The UA Student Government Association adopted its constitution in 1914, stating that “the supreme purpose of this institution is to train young men and women in higher principles of citizenship.” The original goal was to mold into a single, organized unit of government for realization of a common purpose.
This year, the SGA formed a committee, the Constitution Revision Committee, to draft a new SGA Constitution, said Attorney General Ryan Sprinkle. The committee represented all three branches of the SGA.
“The CRC’s work was guided by four over-arching principles: accountability, functionality, inclusivity and transparency,” she said.
Those principles are among many that the SGA, or Student Association of the University of Alabama, as it was originally named, was founded upon.
In the beginning, a president, vice president and secretary treasurer were the only three officers. Separate committees existed for men and women, reflecting the national politics of 1917.
Rules and regulations were passed to enforce seniority over freshmen. Males had to wear green, uniform-class caps at all times with the letter “F” on the brim as stipulated in the constitution. Offenders found themselves charged up to $5 for forgetting their hats, and upon a fourth offence, the offenders were asked to withdraw from the University.
A student could not simply declare the intent to run for a Student Government Association office in 1917. Instead, another student who would collect the signatures of at least 8 percent of the student body on a petition for candidacy could nominate him or her.

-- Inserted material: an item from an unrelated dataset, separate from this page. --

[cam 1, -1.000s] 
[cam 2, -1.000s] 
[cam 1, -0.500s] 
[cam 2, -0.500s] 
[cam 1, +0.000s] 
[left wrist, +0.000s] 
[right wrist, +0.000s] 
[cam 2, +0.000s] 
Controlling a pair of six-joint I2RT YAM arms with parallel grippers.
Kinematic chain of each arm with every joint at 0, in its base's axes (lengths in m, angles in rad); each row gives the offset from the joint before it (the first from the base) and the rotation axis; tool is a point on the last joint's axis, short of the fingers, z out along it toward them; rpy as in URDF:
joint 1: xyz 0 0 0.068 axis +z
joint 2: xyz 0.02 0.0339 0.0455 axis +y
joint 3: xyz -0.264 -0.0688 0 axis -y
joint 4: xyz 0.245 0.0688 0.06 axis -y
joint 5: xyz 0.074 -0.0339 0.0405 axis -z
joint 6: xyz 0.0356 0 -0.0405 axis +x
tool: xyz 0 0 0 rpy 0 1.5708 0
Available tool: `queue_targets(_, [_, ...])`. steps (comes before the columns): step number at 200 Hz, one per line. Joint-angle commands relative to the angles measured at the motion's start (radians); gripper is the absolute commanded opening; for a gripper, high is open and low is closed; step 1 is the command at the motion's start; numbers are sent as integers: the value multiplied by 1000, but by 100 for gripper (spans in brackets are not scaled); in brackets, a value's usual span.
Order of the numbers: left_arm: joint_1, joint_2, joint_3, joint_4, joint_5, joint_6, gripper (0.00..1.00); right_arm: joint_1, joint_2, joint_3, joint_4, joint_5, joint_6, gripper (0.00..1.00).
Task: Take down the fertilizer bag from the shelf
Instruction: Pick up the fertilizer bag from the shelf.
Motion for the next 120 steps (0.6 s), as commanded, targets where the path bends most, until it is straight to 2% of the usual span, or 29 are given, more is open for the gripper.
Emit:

In 1961, a new constitution was adopted. One can still see when SGA divided into a legislative, executive and judicial branch, and began to set standards for student organizations on campus, and could submit their own budget.
The SGA rewrote its constitution once again in 1969. The SGA created a preamble, set salaries for officers and created a longer, more detailed structure of government. It included a 9-page outline for the process of cheerleading tryouts, going so far as to stipulate the head cheerleader must be a male, and a female could only be selected if there were no qualified males.

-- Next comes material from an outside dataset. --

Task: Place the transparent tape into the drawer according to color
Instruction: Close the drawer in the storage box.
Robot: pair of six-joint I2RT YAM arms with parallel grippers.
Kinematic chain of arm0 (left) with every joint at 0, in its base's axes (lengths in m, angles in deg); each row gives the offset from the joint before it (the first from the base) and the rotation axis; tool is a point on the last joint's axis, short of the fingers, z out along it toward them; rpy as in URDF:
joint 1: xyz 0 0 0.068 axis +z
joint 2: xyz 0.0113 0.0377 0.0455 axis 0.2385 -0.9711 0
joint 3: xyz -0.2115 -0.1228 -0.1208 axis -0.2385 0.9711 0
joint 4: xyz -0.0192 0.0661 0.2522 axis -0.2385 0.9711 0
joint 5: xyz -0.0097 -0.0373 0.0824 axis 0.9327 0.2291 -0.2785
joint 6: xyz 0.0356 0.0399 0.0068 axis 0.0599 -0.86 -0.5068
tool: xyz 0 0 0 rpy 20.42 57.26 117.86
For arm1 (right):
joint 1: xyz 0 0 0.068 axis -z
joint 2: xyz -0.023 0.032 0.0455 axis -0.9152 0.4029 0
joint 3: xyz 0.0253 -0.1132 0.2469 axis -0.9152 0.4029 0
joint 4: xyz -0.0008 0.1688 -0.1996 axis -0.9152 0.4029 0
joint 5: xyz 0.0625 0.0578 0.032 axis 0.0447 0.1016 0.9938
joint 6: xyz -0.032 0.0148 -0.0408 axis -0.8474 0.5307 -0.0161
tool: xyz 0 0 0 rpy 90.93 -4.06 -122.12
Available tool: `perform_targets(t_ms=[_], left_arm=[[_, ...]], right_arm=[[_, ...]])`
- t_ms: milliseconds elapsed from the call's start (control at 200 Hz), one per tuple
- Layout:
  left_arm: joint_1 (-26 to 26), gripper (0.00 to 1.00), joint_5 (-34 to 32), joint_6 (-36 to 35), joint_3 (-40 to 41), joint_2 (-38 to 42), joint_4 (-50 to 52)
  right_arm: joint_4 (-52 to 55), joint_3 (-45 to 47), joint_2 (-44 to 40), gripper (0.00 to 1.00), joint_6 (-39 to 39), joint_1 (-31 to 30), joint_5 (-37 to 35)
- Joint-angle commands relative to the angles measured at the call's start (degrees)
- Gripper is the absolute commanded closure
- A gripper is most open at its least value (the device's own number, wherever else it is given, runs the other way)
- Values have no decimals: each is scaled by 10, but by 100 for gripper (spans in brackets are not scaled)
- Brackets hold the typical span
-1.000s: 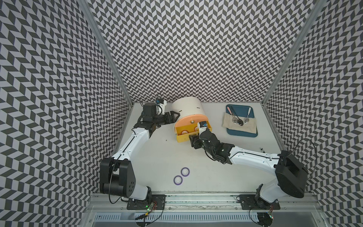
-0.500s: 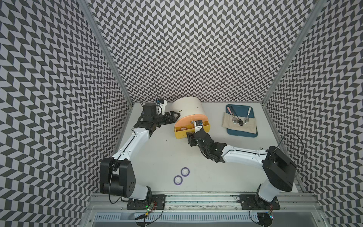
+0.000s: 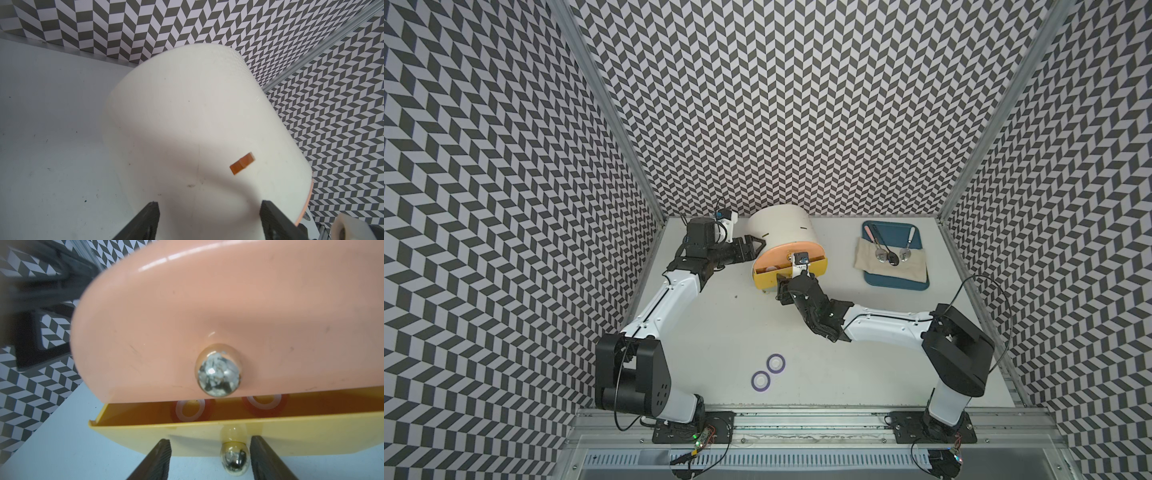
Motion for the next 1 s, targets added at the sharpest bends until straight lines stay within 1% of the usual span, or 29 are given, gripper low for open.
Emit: perform_targets(t_ms=[0,225,786,881,996], left_arm=[[-4,19,11,-10,-9,-2,-10],[-3,20,14,-10,-10,-1,-10],[-3,20,21,-11,-9,1,-9],[-4,20,21,-13,-8,2,-10],[-3,20,20,-13,-8,1,-9]], right_arm=[[-48,-14,12,36,-11,-3,-24],[-72,-18,24,36,-22,-4,-33],[-73,-48,53,34,-27,-3,-45],[-60,-40,37,33,-15,-4,-41],[-26,-17,-3,31,10,-5,-14]])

The constitution experienced minor changes again in the early 1980s, gaining a bill of rights, and the document was not touched again except for minor amendments until catastrophe struck in 1993.
In February of that year, President Roger Sayers suspended the SGA and postponed student elections due to an assault on SGA presidential candidate Minda Riley. Headlines in The Crimson White said “Riley Assaulted by Masked Intruder” and “SGA Shut Down.”
“Minda Riley has a golf-ball-size bruise on her cheek, a busted lip and a knife wound on the side of her face,” an article stated.
Apparently, this assault was nothing compared to alleged cross burnings, phone tappings, rape threats and FBI investigations surrounding the elections and a corrupt political Machine that had been in power for 20 years, according to The Crimson White.
When the SGA was finally allowed to reconstruct in 1996, University administrators became much more involved and demanded major changes in the operations.
“It’s definitely a step in the right direction that they are rewriting the constitution,” said Rebecca Howard, a sophomore majoring in restaurant and hospitality management. “The fact that someone is making more of an effort to listen to the whole student body and not just a select group of SGA members is big.”
Howard said she was really against the previous constitution because of a lack of transparency.
“There was that whole Pasadena trip last year, and people start to wonder where all this money comes from and why so few people have access to it,” she said. “The student body deserves to have input or at least be notified what is being spent. I think we needed a 100 percent change.”
Sprinkle believes this constitution will renew the SGA and provide an opportunity for all students on campus to participate.
“The new SGA Constitution will provide the framework for accountable, functional, inclusive and transparent student self-government at the University of Alabama,” Sprinkle said. “The election and selections processes for all appointed and elected officials of SGA has been clearly defined, the Senate has been empowered to lead itself and proper checks-and-balances are now in place for all branches of government.”